START PROVIDED ENTRIES
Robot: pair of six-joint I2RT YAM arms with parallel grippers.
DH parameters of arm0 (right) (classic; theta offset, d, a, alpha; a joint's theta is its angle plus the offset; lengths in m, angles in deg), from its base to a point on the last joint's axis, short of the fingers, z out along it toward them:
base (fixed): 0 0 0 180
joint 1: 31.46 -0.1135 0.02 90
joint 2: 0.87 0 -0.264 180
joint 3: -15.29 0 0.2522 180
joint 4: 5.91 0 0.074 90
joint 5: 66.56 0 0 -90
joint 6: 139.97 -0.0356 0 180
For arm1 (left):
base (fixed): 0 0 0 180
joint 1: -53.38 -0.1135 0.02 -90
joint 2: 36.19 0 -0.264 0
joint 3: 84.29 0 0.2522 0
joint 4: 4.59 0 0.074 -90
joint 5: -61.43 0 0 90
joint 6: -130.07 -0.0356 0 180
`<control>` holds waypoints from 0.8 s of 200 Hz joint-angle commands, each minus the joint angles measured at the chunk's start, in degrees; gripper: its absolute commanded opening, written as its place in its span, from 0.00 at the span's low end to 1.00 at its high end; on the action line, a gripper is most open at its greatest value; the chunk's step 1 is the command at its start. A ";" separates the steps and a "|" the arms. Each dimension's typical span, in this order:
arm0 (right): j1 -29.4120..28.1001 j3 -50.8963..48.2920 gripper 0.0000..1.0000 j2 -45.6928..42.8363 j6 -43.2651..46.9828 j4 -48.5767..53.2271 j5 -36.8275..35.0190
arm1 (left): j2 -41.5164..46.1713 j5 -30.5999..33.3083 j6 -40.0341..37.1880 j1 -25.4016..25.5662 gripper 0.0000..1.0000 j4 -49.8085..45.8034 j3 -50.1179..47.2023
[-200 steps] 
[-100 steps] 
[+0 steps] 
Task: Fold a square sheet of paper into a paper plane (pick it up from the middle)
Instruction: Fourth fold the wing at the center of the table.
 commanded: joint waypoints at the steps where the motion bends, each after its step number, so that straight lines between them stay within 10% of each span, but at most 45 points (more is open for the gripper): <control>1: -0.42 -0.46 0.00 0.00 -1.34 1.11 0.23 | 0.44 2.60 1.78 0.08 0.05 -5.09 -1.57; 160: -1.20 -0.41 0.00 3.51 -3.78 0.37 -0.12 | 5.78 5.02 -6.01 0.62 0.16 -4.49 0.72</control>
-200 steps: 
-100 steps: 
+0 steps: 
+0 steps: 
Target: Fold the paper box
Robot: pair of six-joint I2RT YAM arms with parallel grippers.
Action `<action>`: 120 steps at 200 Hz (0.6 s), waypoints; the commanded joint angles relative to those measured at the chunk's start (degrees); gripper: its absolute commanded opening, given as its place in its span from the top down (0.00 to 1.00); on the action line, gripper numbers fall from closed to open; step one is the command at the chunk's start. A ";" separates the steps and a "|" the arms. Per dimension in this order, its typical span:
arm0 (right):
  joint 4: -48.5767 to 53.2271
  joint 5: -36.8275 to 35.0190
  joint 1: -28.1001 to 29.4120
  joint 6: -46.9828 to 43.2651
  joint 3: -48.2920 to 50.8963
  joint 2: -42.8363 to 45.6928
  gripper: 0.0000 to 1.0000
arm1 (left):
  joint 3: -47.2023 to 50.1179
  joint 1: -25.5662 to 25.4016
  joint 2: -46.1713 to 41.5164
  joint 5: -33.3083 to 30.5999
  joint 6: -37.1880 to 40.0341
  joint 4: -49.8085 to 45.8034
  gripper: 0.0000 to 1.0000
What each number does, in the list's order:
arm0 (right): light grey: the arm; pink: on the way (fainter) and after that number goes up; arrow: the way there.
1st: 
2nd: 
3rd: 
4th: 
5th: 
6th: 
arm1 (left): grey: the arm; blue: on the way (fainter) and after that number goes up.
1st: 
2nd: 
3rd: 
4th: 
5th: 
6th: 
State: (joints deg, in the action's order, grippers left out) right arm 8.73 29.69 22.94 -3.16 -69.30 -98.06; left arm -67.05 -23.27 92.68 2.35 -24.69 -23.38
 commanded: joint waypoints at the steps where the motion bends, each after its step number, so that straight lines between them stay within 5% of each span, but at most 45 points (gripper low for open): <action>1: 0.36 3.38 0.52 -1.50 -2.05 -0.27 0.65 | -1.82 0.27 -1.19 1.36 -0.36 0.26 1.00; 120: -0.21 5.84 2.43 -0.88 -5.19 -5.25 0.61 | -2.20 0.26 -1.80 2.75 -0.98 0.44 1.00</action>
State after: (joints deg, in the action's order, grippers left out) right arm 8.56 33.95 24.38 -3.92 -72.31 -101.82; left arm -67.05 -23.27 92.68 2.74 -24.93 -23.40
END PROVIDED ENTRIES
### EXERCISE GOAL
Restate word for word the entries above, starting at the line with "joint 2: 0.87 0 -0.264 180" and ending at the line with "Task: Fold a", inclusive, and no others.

### COMPLETED EXERCISE
joint 2: 0.87 0 -0.264 180
joint 3: -15.29 0 0.2522 180
joint 4: 5.91 0 0.074 90
joint 5: 66.56 0 0 -90
joint 6: 139.97 -0.0356 0 180
For arm1 (left):
base (fixed): 0 0 0 180
joint 1: -53.38 -0.1135 0.02 -90
joint 2: 36.19 0 -0.264 0
joint 3: 84.29 0 0.2522 0
joint 4: 4.59 0 0.074 -90
joint 5: -61.43 0 0 90
joint 6: -130.07 -0.0356 0 180
`<control>` holds waypoints from 0.8 s of 200 Hz joint-angle commands, each minus the joint angles measured at the chunk's start, in degrees; gripper: its absolute commanded opening, written as its place in its span, from 0.00 at the span's low end to 1.00 at its high end; on the action line, a gripper is most open at its greatest value; the chunk's step 1 is the command at its start. A ";" separates the steps and a "|" the arms. Each dimension's typical span, in this order:
arm0 (right): j1 -29.4120..28.1001 j3 -50.8963..48.2920 gripper 0.0000..1.0000 j2 -45.6928..42.8363 j6 -43.2651..46.9828 j4 -48.5767..53.2271 j5 -36.8275..35.0190
arm1 (left): j2 -41.5164..46.1713 j5 -30.5999..33.3083 j6 -40.0341..37.1880 j1 -25.4016..25.5662 gripper 0.0000..1.0000 j4 -49.8085..45.8034 j3 -50.1179..47.2023
[-200 steps] 
[-100 steps] 
[+0 steps] 
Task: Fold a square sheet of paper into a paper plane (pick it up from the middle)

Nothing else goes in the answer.